Jared Dixon as Simba in "The Lion King"
Photo credit: Deen van Meer

The Queen City welcomes Disney's 'King'

I have to admit, what I got and what I expected were two very different things after attending the opening night of Disney’s “The Lion King” at the Aronoff Center, courtesy of Broadway in Cincinnati.…

I have to admit, what I got and what I expected were two very different things after attending the opening night of Disney’s “The Lion King” at the Aronoff Center, courtesy of Broadway in Cincinnati. I expected the plot of the ’90s animated feature of the same name, with classic staples like “Hakuna Matata” and “Circle of Life” and costumes reminiscent of the characters I had seen in the theater when I was much younger. Those things were there, to be sure, but my mind was absolutely blown away by this creative take on the classic. If you haven’t experienced it yet, I believe it will do the same to yours.

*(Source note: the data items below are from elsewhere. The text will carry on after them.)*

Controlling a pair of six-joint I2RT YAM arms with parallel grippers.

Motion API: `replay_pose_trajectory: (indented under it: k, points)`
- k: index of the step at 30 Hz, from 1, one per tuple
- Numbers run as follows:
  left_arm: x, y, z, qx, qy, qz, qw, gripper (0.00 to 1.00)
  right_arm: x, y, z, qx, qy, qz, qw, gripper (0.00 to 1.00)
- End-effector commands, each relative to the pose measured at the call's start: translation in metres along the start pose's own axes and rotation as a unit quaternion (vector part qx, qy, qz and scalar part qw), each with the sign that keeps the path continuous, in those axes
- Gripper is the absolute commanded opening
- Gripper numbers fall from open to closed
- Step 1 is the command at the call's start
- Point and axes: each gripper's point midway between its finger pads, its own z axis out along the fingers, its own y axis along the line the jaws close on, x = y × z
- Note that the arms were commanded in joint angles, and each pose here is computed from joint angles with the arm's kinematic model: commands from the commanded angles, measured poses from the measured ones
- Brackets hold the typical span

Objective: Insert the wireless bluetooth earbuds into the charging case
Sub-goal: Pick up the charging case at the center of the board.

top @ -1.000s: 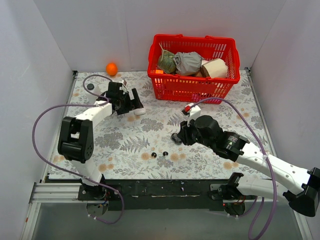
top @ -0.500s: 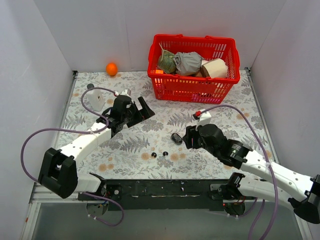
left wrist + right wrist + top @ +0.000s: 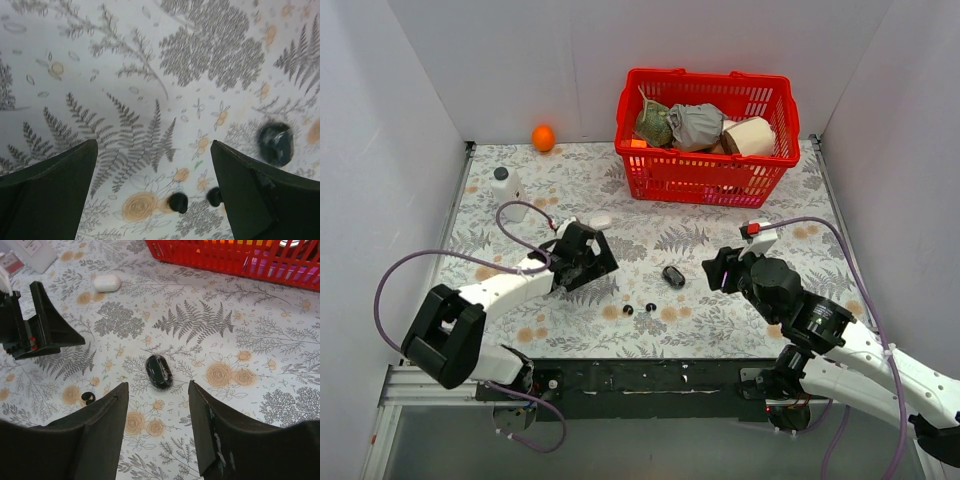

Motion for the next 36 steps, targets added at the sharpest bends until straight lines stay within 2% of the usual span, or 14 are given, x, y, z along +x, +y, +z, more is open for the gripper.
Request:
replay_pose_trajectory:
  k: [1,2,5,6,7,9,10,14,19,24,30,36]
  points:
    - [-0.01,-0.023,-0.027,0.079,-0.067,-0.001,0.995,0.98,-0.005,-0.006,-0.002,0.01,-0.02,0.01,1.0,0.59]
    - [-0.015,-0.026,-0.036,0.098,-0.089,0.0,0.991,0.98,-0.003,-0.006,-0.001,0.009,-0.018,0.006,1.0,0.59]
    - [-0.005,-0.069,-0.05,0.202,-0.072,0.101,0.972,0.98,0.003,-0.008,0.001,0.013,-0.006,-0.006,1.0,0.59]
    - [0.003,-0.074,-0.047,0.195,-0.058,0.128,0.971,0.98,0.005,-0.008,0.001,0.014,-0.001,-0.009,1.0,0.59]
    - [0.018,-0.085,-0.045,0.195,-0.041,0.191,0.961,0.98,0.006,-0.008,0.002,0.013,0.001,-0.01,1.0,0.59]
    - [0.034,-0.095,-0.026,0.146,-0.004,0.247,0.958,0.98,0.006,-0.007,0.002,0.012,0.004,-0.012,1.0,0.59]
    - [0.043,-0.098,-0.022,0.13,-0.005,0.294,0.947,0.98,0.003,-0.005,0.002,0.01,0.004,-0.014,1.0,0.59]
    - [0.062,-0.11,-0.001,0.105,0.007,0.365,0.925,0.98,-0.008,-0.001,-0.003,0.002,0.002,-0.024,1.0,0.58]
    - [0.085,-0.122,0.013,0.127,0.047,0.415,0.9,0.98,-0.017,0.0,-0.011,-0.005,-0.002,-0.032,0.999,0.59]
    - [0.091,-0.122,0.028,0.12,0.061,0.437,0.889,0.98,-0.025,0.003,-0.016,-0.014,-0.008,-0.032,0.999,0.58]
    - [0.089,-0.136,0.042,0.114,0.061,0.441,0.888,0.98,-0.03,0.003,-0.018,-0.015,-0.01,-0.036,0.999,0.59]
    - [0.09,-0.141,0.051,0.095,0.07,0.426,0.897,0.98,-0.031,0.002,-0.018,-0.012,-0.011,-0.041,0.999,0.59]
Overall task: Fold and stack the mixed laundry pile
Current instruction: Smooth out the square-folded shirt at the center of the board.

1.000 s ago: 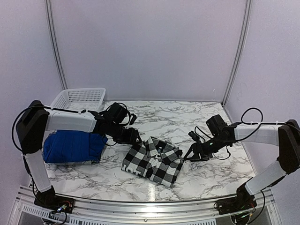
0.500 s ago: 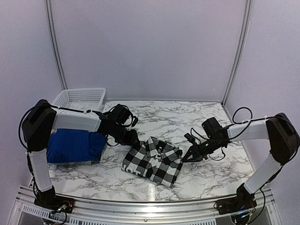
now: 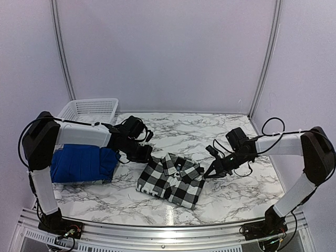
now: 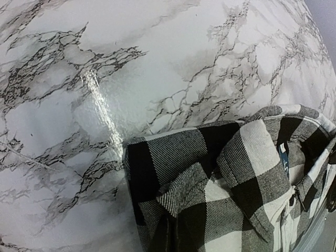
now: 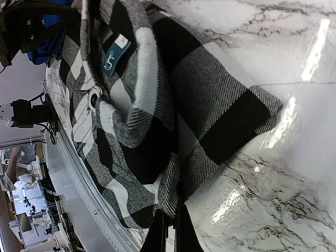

The core story, along with the music and lyrics written by Tim Rice and Elton John, were all there. What was new to me were the additional pieces of music written just for the Broadway show. Pieces like “Shadowland” and “They Live in You” are exclusive for the theatrical version of the story, but absolutely stand with (and in my opinion surpass) the more familiar pieces from the ’90s.

Nia Holloway as Nala, Buyi Zama as Rafiki and The Lionesses in “The Lion King”
Photo credit: Deen van Meer

The original production was the brainchild of Julie Taymor, who originally created the costumes, masks and puppets as well as writing some of the additional music and directing. She’s an accomplished and visionary director behind films such as “Frida,” “Across the Universe” and my personal favorite, “Titus” (based on Shakespeare’s “Titus Andronicus”).  Being familiar with her work, I was interested to see how it translated to a Disney product. The result was something truly creative and brilliant that fleshes out more of the core story and also adds a much-appreciated infusion of traditional African music and culture.

The cast was truly remarkable! The absolute talent of the actors was on full display through their songs, dialogue, dancing and puppetry (I’ll explain that more in a minute). I would be hard pressed to say any one performer was stronger than the others, because they were all phenomenal, but I did want to highlight two in particular. The first is Gerald Ramsey, who plays Mufasa. It’s hard to compete with the great James Earl Jones, who originally played the part in the animated classic, but Ramsey excelled. His presence was able to convey the complexity of the well, showing strength and courage, while also displaying compassion and humility. His voice encapsulated the character perfectly. What amazed me most about Ramsey is that he does not come from a classic Broadway pedigree. He landed the role in an open tryout in Honolulu and had no acting or singing training, and hadn’t even seen a Broadway show. In fact, he tried out almost as a dare from a friend!

The second performer I wanted to highlight is Celina Smith, who portrayed Young Nala at the performance I attended. She absolutely held her own with the adult performers, both in action and voice, and skillfully portrayed her character while being absolutely adorable doing it. I was incredibly impressed by her performance, and she’s only 9 years old!

Photo credit: Deen van Meer

In saving the best for last however, I have to shower praise upon the costume design and puppets. I was incredulous going into this show having seen “Beauty and the Beast” where the characters wear costumes akin to what you would find at a Disney Theme Park. That was not the case here.  Costumes did not try to hide the human actors behind them, so much as they created an apparatus around them, creating a suspension of disbelief where you lose sight of the actors themselves. It’s truly ingenious design and incredibly creative and earthy. Even with a character like Timon the meerkat, you can clearly see the actor controlling the puppet, but through the puppetry and performance, you begin to lose sight of the actor and just see the meerkat.

I was able to bring all of my kids and my wife to the performance and we were all truly awed by the show. I would highly recommend this to families or adults by themselves equally. Everything about it was incredible, so make sure to catch it while it is in town, Cincinnati! “The Lion King” runs through February 2 at the Aronoff Center.

Joe Maurits is the Director of Compliance with Paycor. He is a Cincinnati native and has three children with his wife, Laura.